The native American claims to the Yazoo lands they had been living on when Columbus stumbled upon America, were squeezed out of existence over the next fifty years. Washington wanted the “Five Civilized Tribes” as they were called, out of the way. Jefferson started the wholesale buying and stealing of their lands. And Andrew Jackson finished it in 1838 with the original “Trail of Tears”. The road to the next “Indian Territory” beyond the Mississippi River (now that Indiana was ethnically cleansed), was marked by a line of graves. Out of an estimated 17,000 Cherokee and their slaves forced on the trail, some 4,000 died, or in at least one case in southern Illinois, were murdered. We know of this latter episode of genocide because the murderers filed a $35 claim with the Federal Government to dispose of each their victim's bodies. Similar ethnic cleansing was suffered by members of the Chickasaw, Choctaw and Creek tribes. This people were murdered for their lands. There was no better justification for their murders.
Ninety percent of the lands beyond the Apalachicola River, what would became the states of Alabama and Mississippi, would still be bought by speculators, but from the Federal government. And the next generation of Americans would risk their fortunes to build dams and levees, to drain the Yazoo swamp lands and keep the river to a path, and would finally lay bare some of the richest agricultural soil in the world. It was here the next generation of Americans would grow cotton, which would be shipped to England and made into garments which would clothe the British Raj on the Indian sub-continent.

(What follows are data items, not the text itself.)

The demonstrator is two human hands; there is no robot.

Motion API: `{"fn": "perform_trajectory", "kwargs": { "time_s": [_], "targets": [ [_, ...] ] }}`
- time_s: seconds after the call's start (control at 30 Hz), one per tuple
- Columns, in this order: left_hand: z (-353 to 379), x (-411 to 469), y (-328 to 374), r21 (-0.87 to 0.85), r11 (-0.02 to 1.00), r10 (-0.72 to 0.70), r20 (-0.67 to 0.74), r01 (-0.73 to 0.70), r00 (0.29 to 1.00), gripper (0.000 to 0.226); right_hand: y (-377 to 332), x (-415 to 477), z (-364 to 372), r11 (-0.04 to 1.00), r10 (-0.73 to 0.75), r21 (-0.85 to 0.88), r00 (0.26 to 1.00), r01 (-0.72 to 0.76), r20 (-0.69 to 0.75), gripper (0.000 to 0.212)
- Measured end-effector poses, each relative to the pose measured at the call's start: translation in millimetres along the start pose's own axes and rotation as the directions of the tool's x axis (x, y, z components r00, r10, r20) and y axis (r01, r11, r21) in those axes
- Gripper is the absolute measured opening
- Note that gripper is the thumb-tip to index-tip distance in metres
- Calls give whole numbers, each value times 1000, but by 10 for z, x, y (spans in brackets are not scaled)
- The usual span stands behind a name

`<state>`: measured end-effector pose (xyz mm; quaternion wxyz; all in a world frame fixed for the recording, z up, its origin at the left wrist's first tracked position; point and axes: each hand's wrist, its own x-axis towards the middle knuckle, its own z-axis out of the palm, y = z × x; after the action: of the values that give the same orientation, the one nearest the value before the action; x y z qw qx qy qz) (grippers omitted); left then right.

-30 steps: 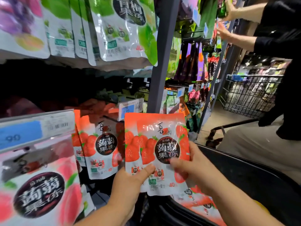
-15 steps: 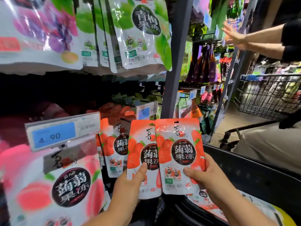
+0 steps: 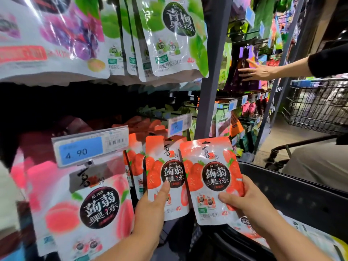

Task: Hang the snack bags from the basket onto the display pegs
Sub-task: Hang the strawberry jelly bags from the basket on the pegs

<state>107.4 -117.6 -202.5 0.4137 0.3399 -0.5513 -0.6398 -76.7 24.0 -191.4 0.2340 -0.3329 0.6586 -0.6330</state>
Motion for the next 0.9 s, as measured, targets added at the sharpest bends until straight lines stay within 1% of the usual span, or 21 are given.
{"fn": "perform_trajectory", "kwargs": {
  "time_s": [0.1,0.17,0.23,0.3,0.4,0.5,0.53,0.6,0.63,0.73,0.77,0.83,0.9],
  "targets": [
    [15,24,-14,-4,1000,-20,-12,20,1000,11,2,5,5,1000,-15,-12,1000,15,20,91],
    [35,37,-20,-4,999,-32,-15,32,999,14,-4,5,16,1000,-24,2,999,24,43,92],
    [60,52,-9,-8,999,-42,-18,42,999,8,-11,10,19,999,-32,20,998,31,56,92],
    [99,42,30,-19,998,-53,-29,52,998,18,-1,24,19,999,-28,41,997,25,69,91],
    [142,57,52,-30,997,-71,-77,69,995,23,6,34,20,998,-19,56,997,14,77,92],
    [140,168,-35,-26,997,-74,-149,71,986,22,23,44,9,998,-17,65,996,12,83,92],
    [136,203,-60,-14,997,-72,-162,71,984,29,31,49,6,998,-16,64,996,10,85,91],
    [134,241,-74,10,999,-50,-191,53,980,47,44,59,0,998,-16,67,996,10,90,91],
    [131,264,-74,14,999,-42,-217,46,975,49,50,66,1,998,-15,68,996,8,93,91],
    [102,319,-82,55,998,9,-255,5,967,27,79,83,17,997,-2,76,994,-6,107,91],
    [96,334,-91,84,996,36,-256,-15,966,28,89,84,28,997,1,80,993,-11,115,91],
    [94,360,-113,132,990,82,-284,-46,955,38,114,84,53,996,1,92,992,-12,125,89],
    [94,350,-94,139,988,103,-314,-62,944,42,134,84,87,993,-1,115,991,-14,134,90]
  ]
}}
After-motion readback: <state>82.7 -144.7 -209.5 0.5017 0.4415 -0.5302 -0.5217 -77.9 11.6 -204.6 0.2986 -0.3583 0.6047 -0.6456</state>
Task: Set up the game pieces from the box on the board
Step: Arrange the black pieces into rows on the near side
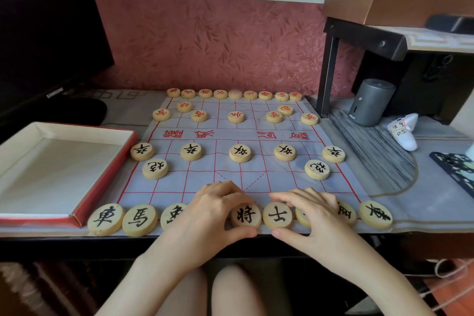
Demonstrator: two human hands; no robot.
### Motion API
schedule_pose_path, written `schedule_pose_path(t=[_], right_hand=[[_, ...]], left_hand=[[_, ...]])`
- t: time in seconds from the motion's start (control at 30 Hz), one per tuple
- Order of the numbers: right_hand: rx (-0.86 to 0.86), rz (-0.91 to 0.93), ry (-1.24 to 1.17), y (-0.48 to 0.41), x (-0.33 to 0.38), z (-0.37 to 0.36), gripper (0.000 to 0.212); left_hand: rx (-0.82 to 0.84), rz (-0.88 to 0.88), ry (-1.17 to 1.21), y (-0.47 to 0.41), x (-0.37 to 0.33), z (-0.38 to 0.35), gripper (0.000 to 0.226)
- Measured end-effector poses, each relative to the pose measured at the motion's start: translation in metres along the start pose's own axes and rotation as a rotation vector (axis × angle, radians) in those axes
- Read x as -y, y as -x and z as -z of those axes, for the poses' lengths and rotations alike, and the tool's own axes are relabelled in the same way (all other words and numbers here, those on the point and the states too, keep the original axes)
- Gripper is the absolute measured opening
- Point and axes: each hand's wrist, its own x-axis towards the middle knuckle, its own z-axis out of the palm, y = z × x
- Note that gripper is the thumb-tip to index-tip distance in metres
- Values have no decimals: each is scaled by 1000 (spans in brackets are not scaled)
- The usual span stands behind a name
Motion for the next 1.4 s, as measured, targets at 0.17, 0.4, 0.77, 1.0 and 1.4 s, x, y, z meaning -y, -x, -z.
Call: schedule_pose_path(t=[0.17, 0.4, 0.77, 1.0, 1.4], right_hand=[[-14, 7, 2, 1, -2, -2, 64], [-19, -6, -1, 9, -6, 9, 54], [-90, -175, -77, 43, -56, 52, 40], [-148, -186, 47, 33, -63, 41, 56], [36, -141, -129, 42, -58, 53, 58]], left_hand=[[-5, 4, 3, 0, 0, 0, 61], [-28, 4, -5, -1, -4, 1, 71], [14, -159, 59, -39, -59, -17, 41], [132, -221, 73, -58, -66, -32, 36], [11, -84, -19, -63, -67, -43, 76]])
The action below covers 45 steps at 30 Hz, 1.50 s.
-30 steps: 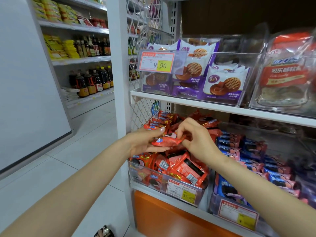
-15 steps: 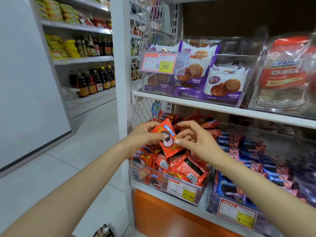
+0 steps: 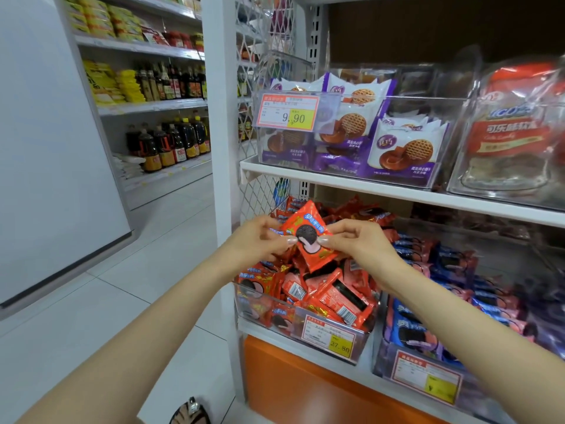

There were profits aplenty for everybody, except, of course, for the slaves who picked the cotton.
And for the speculators who started it all. Patrick Henry,. David Ross, Robert Morris, John Nicholson, James Wilson and James Gunn, all failed to profit from their roles in the Yazoo Swamp land deal. Most lost everything. The profit making would be up to the next generation of “land jobbers” as they were called, in this case John Peck, and his partner in “the legal crime”, named Robert Fletcher.
Peck had been one of the original 1797 investors in the New England Mississippi Company, AKA the Upper Mississippi Company, AKA the Virginia Yazoo Company. And in 1803, seven years after the Georgia legislature had canceled the 1795 Yazoo land sales, Peck sold 13,000 acres in the companies' territory to Robert Fletcher for $3,000, or about 4 1/3 cents per acre. If the sale had been legitimate, it would have been about the only time in the history of the Yazoo speculation, that a seller not under threat of bankruptcy, had sold his shares for less than he had originally paid for them.
Which meant, of course, that the sale was a fraud – as the parties later fully acknowledge. It was the final act in a founding fatheres' farce designed by Supreme Court Justice James Wilson, who had died in 1798. Yes, he had risen from beyond the grave to complete Patrick Henry's swamp-land deal to the American tax payers - a capitalist hero.